The act also allows for awards of triple damages to the purchaser or lessee against any person who knowingly violates it. Finally, a court can award court costs, reasonable attorneys’ fees and expert witness fees to an individual who prevails in an action against the building under this act.
Property Condition Disclosure Statement (for Sellers)
As a response against the common law doctrine of caveat emptor (“let the buyer beware”), the New York legislature created the Property Condition Disclosure Act, N.Y. Real Prop. Law §§ 460-467, which became effective in 2002.
As such, sellers must make certain disclosures (the form of which is available at the New York Department of State website, www.dos.ny.gov) under the law or pay a credit of $500 to the buyer at closing. The PCDA applies to “residential real property,” which the law defines as a one- to four-family dwelling that is either actually used as a home or residence by one or more people, or intended to be used as a home or residence by one or more people
The term does not include condominium units, cooperative apartments, vacant land on which the owner intends to build a residence, or property in a homeowner’s association that is not owned by the seller. (N.Y. Real Prop. Law §461(5).) The law applies to all contracts for the purchase of “residential real property,” including long-term installment contracts and leases with either an obligation or an option to purchase the property. (N.Y. Real Prop. Law §461(4).)
Sellers are not obligated to complete and deliver the disclosure statement for certain types of property transfers that are exempt from the PCDA.
Such exemptions include:
• Transfer ordered by the court in a lawsuit including probate, mortgage foreclosure, bankruptcy, legal partition, or divorce.
• Transfer to another co-owner of the property, or to your spouse or a relative from a common ancestor or descendant.
• Transfer that has not been ordered by a court, but is part of the settlement of a family law proceeding.

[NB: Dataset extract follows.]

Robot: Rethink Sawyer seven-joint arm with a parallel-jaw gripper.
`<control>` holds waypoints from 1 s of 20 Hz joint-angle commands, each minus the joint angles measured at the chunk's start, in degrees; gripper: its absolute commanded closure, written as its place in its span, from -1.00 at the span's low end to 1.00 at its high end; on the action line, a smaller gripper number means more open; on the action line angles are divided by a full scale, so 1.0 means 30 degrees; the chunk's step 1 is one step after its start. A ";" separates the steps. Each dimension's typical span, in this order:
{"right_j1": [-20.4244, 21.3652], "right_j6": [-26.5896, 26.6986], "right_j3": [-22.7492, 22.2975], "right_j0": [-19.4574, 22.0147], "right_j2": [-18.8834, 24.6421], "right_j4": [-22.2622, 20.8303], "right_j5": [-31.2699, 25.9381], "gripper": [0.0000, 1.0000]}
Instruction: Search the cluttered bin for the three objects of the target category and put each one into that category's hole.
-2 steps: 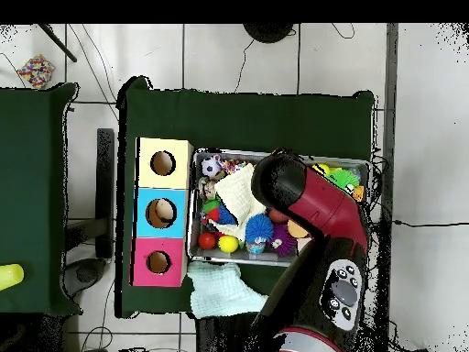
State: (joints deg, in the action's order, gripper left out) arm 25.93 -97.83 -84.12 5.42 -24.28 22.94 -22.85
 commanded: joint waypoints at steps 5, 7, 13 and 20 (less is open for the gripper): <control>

• Transfer to the State of New York, or any other unit of local government, if part of condemnation proceedings, or otherwise.
• Transfer of newly constructed property that is uninhabited, and has not been occupied previously.
• Transfer to your lender to prevent foreclosure or satisfy a mortgage transfer made to distribute the property according to fiduciary responsibilities in a probate proceeding.
By providing the aforementioned forms at the time of the signing of the lease or purchase contract, not only will landlords and sellers keep themselves out of legal hot water, but they will foster trust with their tenants and buyers, an immeasurable benefit in this competitive market for Realtors.
Editor’s Note: The foregoing is for informational purposes only. For a legal opinion specific to your situation, please consult with an attorney-at-law in your jurisdiction.